### Brief:
A single number is required: the count of lines in the entries below that include the word "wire".

### Data supplied:
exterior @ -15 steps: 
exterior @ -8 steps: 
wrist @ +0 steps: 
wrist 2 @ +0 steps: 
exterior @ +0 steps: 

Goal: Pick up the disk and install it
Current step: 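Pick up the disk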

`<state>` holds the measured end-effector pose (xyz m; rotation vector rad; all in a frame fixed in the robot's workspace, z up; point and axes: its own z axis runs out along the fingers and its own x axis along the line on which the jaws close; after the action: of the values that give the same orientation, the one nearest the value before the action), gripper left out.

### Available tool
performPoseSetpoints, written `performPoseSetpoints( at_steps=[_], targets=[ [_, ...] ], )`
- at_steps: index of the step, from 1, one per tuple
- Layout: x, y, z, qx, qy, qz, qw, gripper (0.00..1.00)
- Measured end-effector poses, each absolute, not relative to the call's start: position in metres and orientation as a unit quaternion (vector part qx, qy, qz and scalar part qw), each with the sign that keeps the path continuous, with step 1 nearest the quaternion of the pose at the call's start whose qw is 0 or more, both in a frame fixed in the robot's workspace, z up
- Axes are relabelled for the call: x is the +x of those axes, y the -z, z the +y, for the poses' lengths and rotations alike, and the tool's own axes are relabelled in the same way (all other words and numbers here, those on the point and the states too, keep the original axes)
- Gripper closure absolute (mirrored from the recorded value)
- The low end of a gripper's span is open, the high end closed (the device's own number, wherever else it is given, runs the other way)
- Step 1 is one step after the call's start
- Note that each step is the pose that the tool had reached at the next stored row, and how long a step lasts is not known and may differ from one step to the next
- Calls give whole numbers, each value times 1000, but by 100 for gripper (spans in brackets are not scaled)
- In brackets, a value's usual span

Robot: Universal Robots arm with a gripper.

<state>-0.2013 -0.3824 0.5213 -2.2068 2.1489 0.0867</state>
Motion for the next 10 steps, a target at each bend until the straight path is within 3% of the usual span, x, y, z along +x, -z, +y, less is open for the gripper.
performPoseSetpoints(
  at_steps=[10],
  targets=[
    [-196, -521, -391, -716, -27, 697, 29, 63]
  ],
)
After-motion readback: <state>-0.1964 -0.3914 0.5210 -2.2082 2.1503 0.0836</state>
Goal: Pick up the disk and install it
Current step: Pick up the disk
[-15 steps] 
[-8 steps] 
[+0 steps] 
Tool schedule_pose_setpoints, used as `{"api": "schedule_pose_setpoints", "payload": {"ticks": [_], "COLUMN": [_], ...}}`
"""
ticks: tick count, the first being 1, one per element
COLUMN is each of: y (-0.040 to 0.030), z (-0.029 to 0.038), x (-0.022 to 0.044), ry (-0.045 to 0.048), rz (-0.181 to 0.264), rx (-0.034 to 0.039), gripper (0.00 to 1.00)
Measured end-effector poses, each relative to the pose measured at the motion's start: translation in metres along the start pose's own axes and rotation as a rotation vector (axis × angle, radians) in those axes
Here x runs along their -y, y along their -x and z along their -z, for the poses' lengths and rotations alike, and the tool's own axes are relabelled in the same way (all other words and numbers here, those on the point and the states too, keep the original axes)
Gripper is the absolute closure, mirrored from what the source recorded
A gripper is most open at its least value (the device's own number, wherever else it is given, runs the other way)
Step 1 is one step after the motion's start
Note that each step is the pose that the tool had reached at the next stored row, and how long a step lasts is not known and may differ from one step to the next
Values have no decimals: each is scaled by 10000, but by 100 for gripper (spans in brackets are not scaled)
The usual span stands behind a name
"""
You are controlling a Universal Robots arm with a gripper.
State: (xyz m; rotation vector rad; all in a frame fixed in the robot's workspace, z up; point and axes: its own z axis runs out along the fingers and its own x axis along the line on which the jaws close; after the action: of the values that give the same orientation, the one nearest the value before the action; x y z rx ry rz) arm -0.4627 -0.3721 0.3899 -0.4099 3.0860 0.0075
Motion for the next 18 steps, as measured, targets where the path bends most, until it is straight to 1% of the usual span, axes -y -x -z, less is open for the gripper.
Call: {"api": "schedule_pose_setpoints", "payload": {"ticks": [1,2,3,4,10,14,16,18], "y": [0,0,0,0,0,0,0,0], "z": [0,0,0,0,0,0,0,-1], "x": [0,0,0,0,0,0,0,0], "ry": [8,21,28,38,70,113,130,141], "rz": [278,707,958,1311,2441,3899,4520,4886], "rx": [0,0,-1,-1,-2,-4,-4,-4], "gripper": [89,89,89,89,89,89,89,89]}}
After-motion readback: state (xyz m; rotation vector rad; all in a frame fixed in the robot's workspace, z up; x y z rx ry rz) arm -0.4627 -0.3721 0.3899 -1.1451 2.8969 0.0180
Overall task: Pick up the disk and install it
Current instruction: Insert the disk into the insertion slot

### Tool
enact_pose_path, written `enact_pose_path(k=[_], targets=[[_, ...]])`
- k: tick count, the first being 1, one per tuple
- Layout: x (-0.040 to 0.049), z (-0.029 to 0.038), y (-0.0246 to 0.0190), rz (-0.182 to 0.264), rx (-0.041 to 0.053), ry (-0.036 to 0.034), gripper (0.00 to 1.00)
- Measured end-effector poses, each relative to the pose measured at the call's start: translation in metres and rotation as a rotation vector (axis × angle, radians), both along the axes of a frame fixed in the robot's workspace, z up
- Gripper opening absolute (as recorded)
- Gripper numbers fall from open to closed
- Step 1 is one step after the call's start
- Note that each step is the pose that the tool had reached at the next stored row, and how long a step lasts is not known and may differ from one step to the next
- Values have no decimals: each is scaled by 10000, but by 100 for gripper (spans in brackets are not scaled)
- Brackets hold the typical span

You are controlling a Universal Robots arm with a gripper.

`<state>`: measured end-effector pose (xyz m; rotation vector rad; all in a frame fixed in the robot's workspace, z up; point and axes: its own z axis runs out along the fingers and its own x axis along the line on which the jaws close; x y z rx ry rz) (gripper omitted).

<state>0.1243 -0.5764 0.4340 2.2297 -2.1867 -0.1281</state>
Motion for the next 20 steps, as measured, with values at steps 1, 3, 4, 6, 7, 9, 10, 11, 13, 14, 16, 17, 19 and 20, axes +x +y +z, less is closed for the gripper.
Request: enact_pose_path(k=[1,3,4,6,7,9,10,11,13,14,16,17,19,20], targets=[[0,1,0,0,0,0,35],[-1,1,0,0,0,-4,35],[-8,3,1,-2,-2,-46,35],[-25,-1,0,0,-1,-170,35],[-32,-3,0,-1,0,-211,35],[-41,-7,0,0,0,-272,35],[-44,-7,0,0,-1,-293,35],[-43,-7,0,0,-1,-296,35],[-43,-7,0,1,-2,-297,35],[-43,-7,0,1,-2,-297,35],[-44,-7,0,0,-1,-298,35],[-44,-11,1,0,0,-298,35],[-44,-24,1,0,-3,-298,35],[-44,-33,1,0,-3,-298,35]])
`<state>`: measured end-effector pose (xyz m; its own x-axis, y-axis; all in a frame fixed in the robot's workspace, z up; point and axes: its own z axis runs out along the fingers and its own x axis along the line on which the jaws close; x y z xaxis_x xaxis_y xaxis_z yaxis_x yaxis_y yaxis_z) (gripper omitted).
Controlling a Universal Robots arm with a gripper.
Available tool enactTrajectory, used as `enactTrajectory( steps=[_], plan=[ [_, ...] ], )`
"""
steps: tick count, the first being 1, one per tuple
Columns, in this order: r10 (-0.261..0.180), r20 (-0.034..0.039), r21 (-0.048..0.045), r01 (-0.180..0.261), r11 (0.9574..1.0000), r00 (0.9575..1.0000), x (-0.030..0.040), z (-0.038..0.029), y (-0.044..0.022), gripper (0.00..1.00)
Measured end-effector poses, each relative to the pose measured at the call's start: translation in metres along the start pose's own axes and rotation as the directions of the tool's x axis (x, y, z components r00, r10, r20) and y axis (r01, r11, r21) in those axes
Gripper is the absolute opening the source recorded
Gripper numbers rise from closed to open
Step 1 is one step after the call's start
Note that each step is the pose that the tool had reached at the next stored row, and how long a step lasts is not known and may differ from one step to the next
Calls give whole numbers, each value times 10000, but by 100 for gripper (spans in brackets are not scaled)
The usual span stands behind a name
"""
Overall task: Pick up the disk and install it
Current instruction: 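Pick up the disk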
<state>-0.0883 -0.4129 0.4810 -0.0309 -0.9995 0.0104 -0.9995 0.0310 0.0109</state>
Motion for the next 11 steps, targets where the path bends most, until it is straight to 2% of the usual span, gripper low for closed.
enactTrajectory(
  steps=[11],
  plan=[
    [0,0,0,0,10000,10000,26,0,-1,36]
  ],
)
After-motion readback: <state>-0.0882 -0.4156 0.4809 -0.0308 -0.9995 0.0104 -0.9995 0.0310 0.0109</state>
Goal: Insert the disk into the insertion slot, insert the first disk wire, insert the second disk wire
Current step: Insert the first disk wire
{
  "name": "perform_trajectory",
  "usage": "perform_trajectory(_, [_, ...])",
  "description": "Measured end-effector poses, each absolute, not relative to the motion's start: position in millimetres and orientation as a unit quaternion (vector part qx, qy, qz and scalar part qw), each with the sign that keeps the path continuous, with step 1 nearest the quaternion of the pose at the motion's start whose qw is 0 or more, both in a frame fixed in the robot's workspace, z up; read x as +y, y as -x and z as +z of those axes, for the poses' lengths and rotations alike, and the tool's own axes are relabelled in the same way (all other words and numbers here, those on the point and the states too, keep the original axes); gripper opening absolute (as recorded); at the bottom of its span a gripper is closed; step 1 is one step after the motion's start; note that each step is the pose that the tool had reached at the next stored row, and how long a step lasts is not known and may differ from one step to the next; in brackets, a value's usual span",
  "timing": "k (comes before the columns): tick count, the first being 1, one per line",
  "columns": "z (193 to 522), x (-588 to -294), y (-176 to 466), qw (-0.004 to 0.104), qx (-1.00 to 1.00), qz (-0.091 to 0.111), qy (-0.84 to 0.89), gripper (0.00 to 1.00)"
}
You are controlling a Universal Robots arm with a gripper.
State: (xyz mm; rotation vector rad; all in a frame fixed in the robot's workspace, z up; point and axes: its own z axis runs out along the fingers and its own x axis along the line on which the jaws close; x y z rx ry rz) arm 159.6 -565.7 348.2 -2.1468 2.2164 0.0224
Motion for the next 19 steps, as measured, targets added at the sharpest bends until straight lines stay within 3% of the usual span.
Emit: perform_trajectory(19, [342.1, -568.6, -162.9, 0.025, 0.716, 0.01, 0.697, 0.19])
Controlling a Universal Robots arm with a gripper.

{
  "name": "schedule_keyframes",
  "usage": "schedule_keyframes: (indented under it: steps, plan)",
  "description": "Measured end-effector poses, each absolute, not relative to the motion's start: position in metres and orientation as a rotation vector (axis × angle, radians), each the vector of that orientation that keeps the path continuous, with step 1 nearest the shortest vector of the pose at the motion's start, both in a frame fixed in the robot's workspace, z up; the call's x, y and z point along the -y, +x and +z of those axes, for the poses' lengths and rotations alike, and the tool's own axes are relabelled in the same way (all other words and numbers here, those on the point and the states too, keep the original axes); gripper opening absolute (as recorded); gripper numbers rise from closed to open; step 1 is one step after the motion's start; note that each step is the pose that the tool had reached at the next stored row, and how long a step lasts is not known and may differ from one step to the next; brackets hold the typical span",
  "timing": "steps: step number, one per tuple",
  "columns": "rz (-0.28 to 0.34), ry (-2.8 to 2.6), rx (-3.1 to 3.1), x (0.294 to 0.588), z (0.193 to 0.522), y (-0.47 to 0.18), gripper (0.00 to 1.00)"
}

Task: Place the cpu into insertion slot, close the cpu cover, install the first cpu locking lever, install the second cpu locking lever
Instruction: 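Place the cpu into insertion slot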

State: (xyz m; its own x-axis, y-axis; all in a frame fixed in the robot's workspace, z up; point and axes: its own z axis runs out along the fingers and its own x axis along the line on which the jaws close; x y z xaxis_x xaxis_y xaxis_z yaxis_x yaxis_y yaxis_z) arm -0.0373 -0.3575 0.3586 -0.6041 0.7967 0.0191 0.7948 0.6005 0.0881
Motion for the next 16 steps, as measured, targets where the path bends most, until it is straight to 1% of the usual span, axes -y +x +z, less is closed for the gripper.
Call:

### Result of this task:
2